The corner office is generally accepted as the apex of the office status pyramid. If you have one of these you are generally regarded as someone to be reckoned with.

Corner offices are usually reserved for only those who reside within the “Executive Suite”. If you want to see more on the “Executive Suite” please see my May 8, 2014 article on this topic.

I think one of the most spectacular examples of the need and desire for corner offices can be seen in the United States military. Most buildings are build with four corners, which naturally limits the number of corner office opportunities. The US military built the Pentagon, which as we all know has five corners instead of just for. This increases the number of available corner offices by twenty five percent. I guess they had to find an appropriate way to office all the Generals, Admirals, etc that they had.

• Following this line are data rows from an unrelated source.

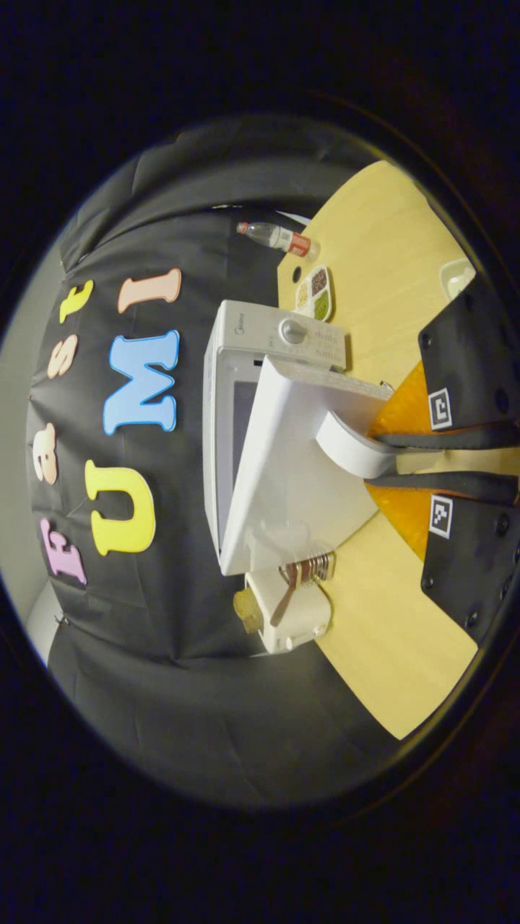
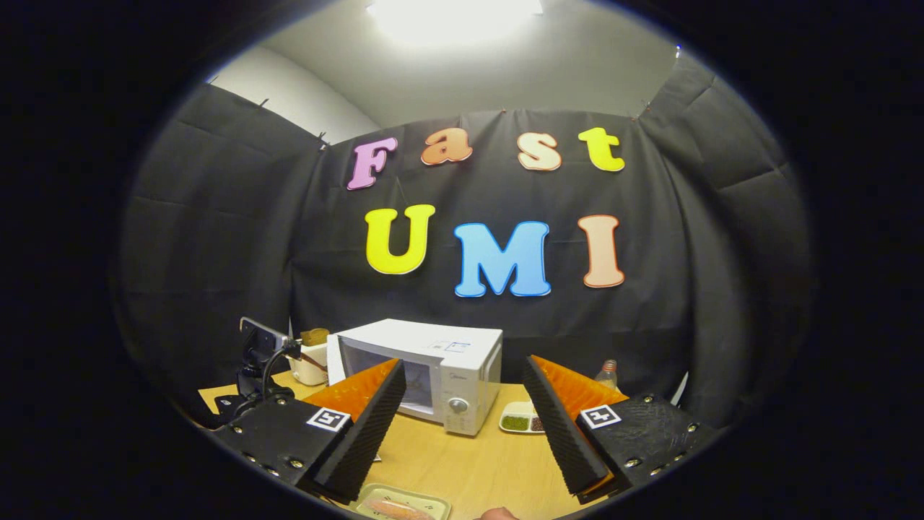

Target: Open the microwave oven with the left hand, put the food in, and close the microwave oven.

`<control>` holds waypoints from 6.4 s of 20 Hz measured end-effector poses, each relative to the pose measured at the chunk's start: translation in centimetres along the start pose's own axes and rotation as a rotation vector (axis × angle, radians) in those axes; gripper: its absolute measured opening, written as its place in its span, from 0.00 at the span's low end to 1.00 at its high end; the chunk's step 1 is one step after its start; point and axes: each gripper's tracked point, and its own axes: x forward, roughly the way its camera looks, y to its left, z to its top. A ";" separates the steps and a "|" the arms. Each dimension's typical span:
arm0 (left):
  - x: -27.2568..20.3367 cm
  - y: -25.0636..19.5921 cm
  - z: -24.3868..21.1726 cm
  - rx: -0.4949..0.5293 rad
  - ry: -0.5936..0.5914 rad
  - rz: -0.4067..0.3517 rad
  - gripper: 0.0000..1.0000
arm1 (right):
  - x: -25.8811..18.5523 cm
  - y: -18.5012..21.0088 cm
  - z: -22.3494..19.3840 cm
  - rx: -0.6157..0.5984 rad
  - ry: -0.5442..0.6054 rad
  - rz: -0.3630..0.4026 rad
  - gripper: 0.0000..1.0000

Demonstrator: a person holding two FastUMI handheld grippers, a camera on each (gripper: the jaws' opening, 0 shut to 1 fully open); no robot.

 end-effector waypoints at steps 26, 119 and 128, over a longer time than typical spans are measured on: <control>-4.4 15.8 -3.0 -0.095 0.020 0.006 0.20 | 7.2 12.0 -3.6 -0.037 0.069 0.207 1.00; -16.3 30.1 8.6 -0.164 -0.336 0.428 0.96 | 25.6 17.8 -16.8 -0.596 0.334 0.421 0.76; -15.7 34.1 7.3 -0.178 -0.289 0.483 0.96 | 32.5 18.0 -21.0 -0.698 0.307 0.316 0.76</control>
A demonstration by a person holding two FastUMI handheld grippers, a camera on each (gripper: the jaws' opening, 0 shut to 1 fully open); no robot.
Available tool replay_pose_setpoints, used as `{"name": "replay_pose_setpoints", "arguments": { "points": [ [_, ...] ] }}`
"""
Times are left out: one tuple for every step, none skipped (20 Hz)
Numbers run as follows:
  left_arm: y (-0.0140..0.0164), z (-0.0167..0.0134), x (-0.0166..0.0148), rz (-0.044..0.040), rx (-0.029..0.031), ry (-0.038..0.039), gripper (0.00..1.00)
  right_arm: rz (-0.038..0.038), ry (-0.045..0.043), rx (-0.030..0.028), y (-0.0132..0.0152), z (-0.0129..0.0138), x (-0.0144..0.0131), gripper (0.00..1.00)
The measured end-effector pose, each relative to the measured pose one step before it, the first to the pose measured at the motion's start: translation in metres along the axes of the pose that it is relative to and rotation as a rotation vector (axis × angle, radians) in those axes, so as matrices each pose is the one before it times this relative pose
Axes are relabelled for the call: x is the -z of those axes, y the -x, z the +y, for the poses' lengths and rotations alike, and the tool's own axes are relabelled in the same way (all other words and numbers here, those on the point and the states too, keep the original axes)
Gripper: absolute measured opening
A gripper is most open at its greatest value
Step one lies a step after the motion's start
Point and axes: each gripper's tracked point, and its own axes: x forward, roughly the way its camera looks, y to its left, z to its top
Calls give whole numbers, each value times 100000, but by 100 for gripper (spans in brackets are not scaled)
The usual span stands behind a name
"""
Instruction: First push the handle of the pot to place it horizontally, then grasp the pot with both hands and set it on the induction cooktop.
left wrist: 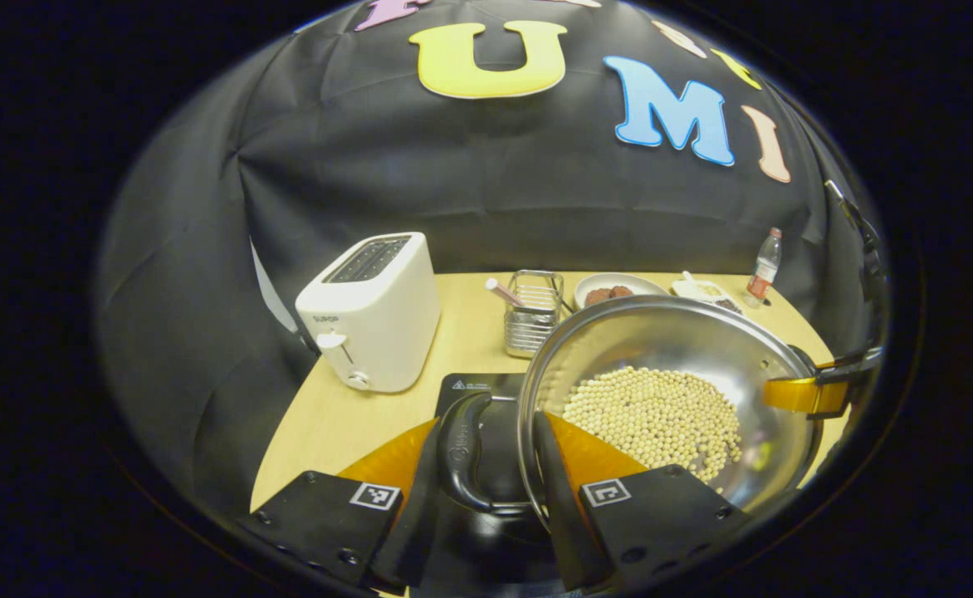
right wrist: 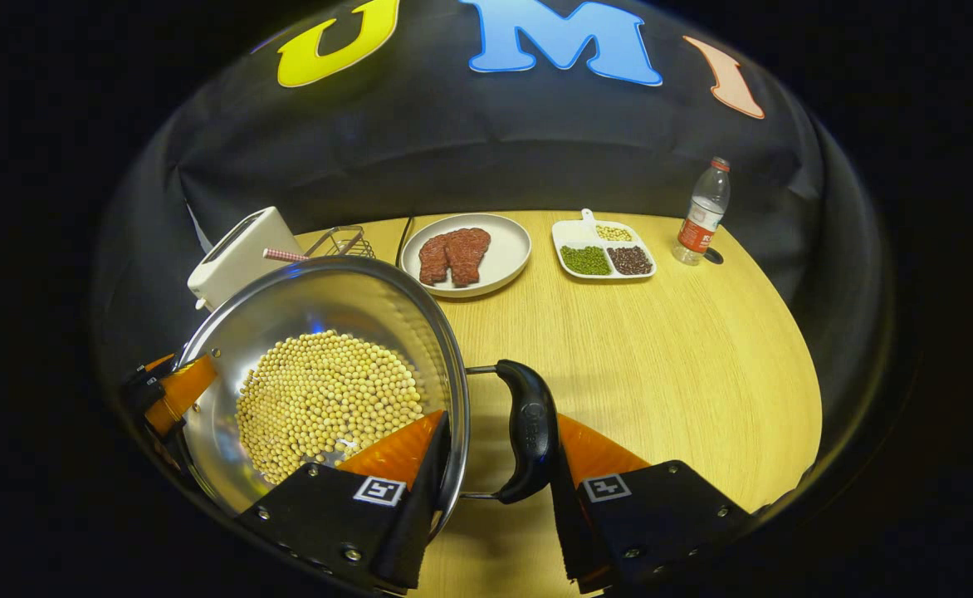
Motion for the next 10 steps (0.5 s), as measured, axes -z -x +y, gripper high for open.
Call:
{"name": "replay_pose_setpoints", "arguments": {
  "points": [
    [-72, -40, -85, -84, -42, -1, 65, 119, -28, -51, -79, 322, -8, 63],
    [17, 58, -8, 9, 87, 168, 62, 145, 43, 61, 2, 397, -107, 63],
    [-85, -18, -39, 55, 47, 86, 62, 0, 88, 158, -29, 367, -44, 63],
    [-55, 24, 61, -27, 85, -103, 62, 109, 257, 196, -115, 314, 44, 63],
    [-41, -18, -9, 186, 118, 175, 62, 111, 103, 266, 20, 245, -26, 63],
    [-68, 24, 11, 162, 147, 250, 65, 7, 95, 243, -151, 268, -51, 63],
    [-24, -38, 72, 392, 227, 316, 65, -100, 76, 322, 15, 453, 5, 63],
    [71, 42, 40, 333, 156, 98, 65, -38, 150, 283, -90, 341, 58, 63],
    [17, 22, -46, 294, 212, -50, 65, -91, 379, 197, -74, 272, -15, 63],
    [-45, 55, -72, 25, 135, -159, 62, 357, 225, 145, -185, 259, 143, 63]
  ]
}}
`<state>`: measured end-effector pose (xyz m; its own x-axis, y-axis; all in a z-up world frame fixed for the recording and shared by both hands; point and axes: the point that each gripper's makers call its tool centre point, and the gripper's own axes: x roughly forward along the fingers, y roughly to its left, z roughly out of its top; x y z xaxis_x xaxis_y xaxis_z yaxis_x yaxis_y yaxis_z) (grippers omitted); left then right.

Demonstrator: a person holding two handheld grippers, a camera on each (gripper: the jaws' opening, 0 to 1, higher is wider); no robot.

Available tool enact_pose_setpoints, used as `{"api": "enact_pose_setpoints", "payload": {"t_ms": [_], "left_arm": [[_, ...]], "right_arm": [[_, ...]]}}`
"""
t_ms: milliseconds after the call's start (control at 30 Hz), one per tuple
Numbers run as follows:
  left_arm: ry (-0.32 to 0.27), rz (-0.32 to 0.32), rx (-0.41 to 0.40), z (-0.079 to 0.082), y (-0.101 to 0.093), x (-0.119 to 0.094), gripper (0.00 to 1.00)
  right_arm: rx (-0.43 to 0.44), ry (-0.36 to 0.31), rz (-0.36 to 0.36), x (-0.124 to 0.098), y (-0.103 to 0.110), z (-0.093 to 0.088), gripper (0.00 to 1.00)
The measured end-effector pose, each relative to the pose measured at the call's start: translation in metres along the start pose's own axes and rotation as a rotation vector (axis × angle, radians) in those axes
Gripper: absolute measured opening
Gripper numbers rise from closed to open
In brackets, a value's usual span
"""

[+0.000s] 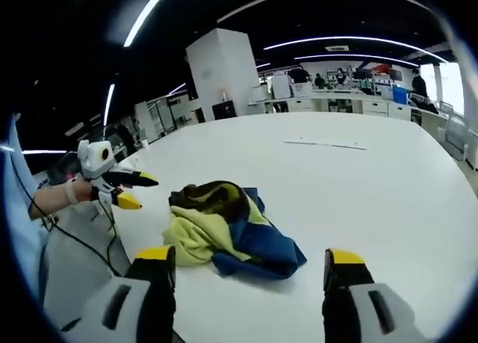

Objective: Fold the garment on the visible template until the final outline fits inside the template.

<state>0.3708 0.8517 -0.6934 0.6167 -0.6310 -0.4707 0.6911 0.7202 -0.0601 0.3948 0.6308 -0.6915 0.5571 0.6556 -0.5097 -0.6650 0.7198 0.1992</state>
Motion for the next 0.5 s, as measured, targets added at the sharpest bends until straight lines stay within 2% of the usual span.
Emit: {"api": "enact_pose_setpoints", "payload": {"t_ms": [167,300,433,500], "left_arm": [[0.0,-0.007,0.048,0.005,0.003,0.02,0.39],[0.019,-0.025,0.072,0.004,0.001,0.029,0.33],[0.038,-0.041,0.092,-0.001,-0.003,0.034,0.27],[0.051,-0.045,0.097,-0.005,-0.003,0.035,0.25]], "right_arm": [[-0.043,0.013,0.017,0.018,0.0,0.008,0.66],[-0.045,0.033,0.036,0.031,-0.002,0.009,0.48],[-0.053,0.058,0.061,0.041,0.001,0.006,0.44],[-0.063,0.073,0.072,0.045,0.003,0.004,0.39]]}}
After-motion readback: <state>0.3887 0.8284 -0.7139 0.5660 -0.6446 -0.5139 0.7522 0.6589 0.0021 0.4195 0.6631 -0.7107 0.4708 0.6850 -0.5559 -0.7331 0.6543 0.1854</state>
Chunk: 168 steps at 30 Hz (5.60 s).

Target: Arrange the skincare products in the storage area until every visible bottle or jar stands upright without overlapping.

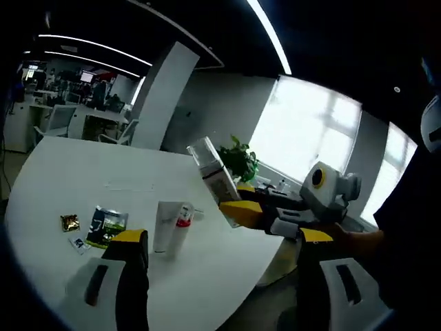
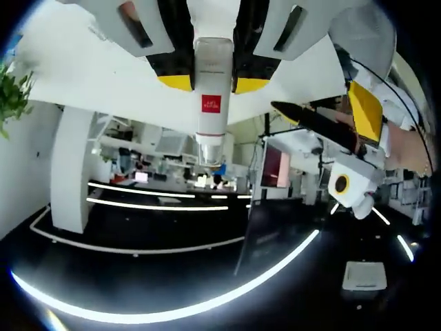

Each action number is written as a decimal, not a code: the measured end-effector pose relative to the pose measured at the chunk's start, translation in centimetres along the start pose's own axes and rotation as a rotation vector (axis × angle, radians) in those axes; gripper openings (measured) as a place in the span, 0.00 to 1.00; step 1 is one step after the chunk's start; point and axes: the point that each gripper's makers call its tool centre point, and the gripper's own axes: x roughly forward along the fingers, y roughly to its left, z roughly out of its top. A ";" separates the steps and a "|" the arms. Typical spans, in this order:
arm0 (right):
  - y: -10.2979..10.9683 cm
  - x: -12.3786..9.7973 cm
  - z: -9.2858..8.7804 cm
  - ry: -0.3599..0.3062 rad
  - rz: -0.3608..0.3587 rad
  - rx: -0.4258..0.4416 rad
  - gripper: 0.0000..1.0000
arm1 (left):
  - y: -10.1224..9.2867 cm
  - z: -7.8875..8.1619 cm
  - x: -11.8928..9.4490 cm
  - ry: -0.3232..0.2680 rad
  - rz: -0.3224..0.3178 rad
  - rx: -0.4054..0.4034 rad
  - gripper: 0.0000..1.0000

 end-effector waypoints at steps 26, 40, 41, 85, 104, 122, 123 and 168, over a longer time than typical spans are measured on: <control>6.1 -1.3 1.4 -0.029 0.150 -0.081 0.11 | 1.5 2.5 0.3 -0.187 -0.044 -0.310 0.27; 6.3 -0.7 0.9 -0.005 0.203 -0.041 0.13 | -0.9 3.2 0.3 -0.140 -0.096 -0.183 0.16; 6.4 -0.8 0.9 -0.010 0.224 -0.034 0.14 | -1.2 3.3 0.3 -0.132 -0.105 -0.161 0.16; 8.7 -5.7 4.7 -0.075 0.819 0.058 0.11 | -9.0 2.3 -0.4 0.219 -0.540 0.474 0.16; 6.6 -4.9 3.4 -0.094 0.762 0.111 0.10 | -5.8 0.0 0.0 0.186 -0.381 0.394 0.52; 4.8 -4.2 2.5 -0.090 0.711 0.121 0.11 | -1.6 -1.8 -0.9 0.142 -0.118 0.332 0.84; 4.7 -4.2 2.5 -0.089 0.708 0.121 0.11 | -1.3 -1.9 -1.0 0.140 -0.106 0.325 0.87; 0.8 0.8 -7.1 -0.079 0.633 0.109 0.11 | 5.6 -7.5 -3.8 0.194 0.147 0.160 0.99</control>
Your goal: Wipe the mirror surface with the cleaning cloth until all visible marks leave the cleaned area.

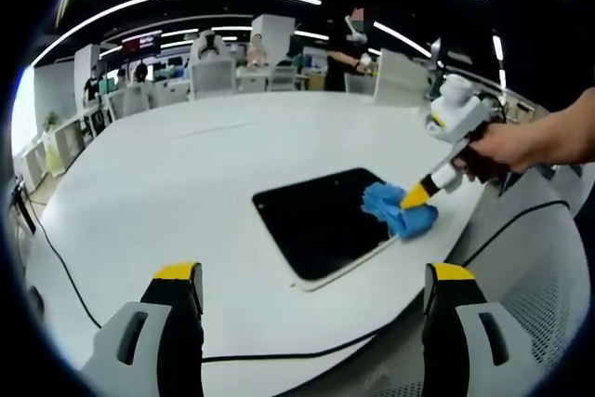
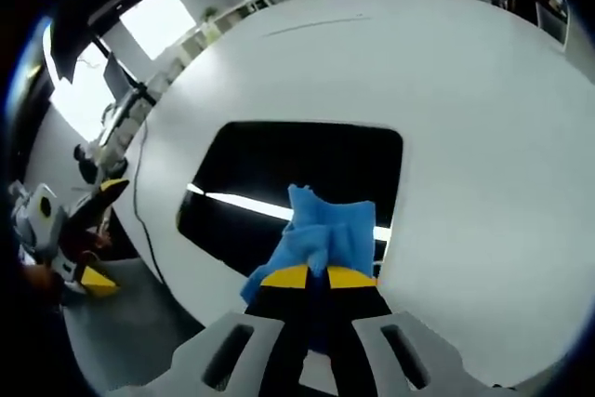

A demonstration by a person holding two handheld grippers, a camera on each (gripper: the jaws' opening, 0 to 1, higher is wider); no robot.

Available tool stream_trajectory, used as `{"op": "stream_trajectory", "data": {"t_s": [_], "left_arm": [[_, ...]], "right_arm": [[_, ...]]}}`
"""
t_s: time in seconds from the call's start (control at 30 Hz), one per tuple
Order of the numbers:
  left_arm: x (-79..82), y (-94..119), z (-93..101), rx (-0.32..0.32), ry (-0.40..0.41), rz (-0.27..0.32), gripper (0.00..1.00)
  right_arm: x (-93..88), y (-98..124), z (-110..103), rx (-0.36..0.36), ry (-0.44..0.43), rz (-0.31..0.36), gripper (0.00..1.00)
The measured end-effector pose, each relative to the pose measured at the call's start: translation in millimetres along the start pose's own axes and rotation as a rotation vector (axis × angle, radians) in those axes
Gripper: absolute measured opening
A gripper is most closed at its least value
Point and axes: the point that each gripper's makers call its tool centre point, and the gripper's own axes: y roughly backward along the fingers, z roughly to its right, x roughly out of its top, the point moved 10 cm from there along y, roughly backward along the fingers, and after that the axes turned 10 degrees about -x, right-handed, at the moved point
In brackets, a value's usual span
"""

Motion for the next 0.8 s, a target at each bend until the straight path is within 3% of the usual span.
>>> {"op": "stream_trajectory", "data": {"t_s": [0.53, 0.73, 0.8], "left_arm": [[-3.2, -2, 4.7, -0.090, 0.019, -0.021, 1.00], [-4.3, -2, 1.4, -0.096, 0.031, -0.025, 1.00], [-2.9, -2, 2.7, -0.095, 0.002, -0.022, 1.00]], "right_arm": [[11.9, -15, -53, 0.026, 0.022, -0.008, 0.00], [15.1, -20, -71, 0.033, 0.037, -0.001, 0.00], [16.5, -22, -77, 0.036, 0.038, -0.002, 0.00]]}}
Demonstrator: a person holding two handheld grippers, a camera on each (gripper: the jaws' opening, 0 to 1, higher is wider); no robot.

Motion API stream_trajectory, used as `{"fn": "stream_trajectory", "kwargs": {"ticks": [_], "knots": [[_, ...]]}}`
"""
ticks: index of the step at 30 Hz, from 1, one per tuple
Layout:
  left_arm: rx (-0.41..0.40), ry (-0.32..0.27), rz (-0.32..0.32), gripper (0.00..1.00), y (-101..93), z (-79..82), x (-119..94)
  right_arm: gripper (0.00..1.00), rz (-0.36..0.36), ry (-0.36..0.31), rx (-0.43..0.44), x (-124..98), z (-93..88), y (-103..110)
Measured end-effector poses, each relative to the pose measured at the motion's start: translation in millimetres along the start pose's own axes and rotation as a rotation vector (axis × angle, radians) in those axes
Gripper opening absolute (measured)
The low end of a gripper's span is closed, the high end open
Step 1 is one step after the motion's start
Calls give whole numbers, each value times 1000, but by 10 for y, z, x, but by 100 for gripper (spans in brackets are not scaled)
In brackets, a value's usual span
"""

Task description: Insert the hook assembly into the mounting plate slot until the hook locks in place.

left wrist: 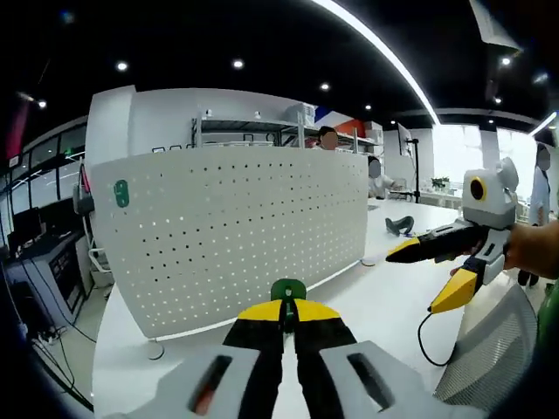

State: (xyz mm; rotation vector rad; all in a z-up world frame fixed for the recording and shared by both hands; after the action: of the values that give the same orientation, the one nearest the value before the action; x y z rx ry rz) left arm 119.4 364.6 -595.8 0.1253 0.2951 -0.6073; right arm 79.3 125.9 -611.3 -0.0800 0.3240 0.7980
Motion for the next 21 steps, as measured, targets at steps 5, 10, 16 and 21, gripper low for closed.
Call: {"fn": "stream_trajectory", "kwargs": {"ticks": [5, 10, 16, 21], "knots": [[5, -21, 33, 3, 121, 135, 23, 79, -11, -18, -15, -110, 27, -32], [-15, -48, 79, 3, 233, 263, 49, 84, -12, -28, -12, -182, 64, -51], [-50, -103, 158, 3, 417, 495, 89, 91, -6, -51, -18, -253, 127, -71], [-83, -146, 223, 3, 608, 671, 158, 94, 3, -57, -23, -264, 138, -101]]}}
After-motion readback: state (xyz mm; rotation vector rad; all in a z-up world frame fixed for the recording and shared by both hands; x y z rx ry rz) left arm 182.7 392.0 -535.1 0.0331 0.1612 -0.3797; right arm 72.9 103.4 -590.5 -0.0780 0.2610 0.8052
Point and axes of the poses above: the point that each gripper's makers call its tool centre point, and the gripper's own axes: x roughly forward along the fingers, y roughly to its left, z roughly out of its top, the point moved 10 cm from there along -x, roughly backward along the fingers, and after that the axes turned 6 degrees about y, right-handed, at the moved point
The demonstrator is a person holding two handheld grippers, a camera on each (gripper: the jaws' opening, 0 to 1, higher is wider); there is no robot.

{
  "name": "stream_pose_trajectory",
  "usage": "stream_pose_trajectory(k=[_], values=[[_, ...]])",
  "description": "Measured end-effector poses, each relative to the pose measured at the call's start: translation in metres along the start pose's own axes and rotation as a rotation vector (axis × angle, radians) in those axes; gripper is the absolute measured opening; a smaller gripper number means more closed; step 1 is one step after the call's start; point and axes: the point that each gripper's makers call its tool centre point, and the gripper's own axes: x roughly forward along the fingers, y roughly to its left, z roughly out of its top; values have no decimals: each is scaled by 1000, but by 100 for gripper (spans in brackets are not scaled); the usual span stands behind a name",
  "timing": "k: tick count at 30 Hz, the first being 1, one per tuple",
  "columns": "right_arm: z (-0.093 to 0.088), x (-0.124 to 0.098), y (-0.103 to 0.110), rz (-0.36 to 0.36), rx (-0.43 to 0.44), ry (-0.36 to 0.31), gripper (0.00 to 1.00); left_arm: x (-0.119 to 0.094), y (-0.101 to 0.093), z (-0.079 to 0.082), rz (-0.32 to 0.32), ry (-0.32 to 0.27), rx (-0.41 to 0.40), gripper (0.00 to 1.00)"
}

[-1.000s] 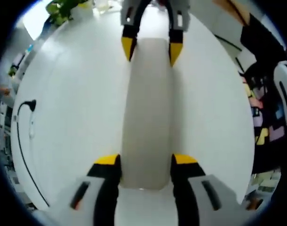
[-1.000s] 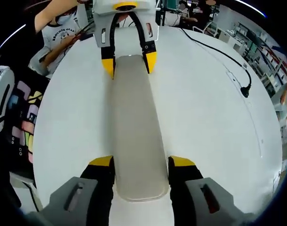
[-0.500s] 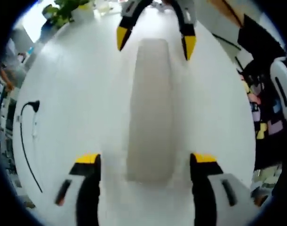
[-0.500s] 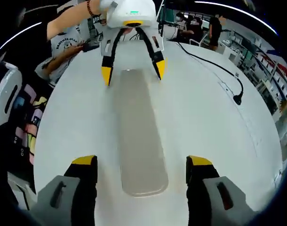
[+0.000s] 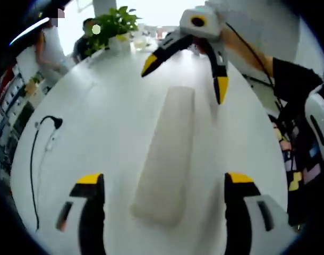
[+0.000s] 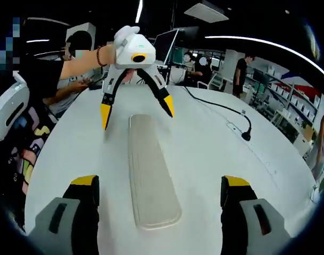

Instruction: Arrange the utensils inside the cutlery case until each visible utensil rests in its matching compartment.

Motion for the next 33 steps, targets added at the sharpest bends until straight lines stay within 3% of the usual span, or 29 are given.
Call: stream_pose_trajectory(k=[4,6,8,11,13,17,19,21,23,30,33], values=[[19,-7,1,-50,52,-125,99,-8,6,3,66,-81,-97,100],[31,-16,-6,-136,53,-194,99,-15,11,4,122,-134,-124,99],[36,-24,-13,-204,115,-255,99,-24,18,3,200,-173,-127,99],[27,-37,-32,-335,241,-265,99,-38,25,-7,294,-179,-175,100],[25,-49,-43,-430,267,-307,99,-45,30,-4,333,-244,-208,100],[14,-69,-54,-578,270,-297,99,-61,36,-10,406,-325,-295,100],[16,-78,-53,-621,270,-308,99,-65,30,-19,434,-330,-295,100],[22,-86,-52,-657,261,-350,97,-74,25,-19,453,-435,-374,100],[24,-96,-51,-709,263,-369,95,-82,22,-27,480,-452,-398,100],[25,-122,-40,-835,293,-416,97,-136,29,-46,702,-567,-450,100],[25,-138,-36,-888,304,-451,99,-159,26,-54,804,-564,-428,100]])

But now here comes a new office status disruptive technology; the home office. With all the new communication technologies that are available, many former inhabitants of the cube farm are now opting to work at home and cyber-commute to their work. Now it is possible for everyone to have their own office, that can be as big as they want, with as many windows as they want and decorated however they want, and no one will ever know the difference or be able to assess their relative rank in the office hierarchy.

As this work at home technology proliferates we will have to revert to the old tried and true methods of assessing your office status, namely: what city or neighborhood you live in, how big is your house, what kind of car you drive and how many shiny things have you accumulated.

Oscar Wilde once said “Life imitates art far more than art imitates life.” He may actually be correct. However now it appears that we are entering an age where work may be imitating life far more that life is imitating work. I wonder what Oscar Wilde might think of that since he actually worked at home as well.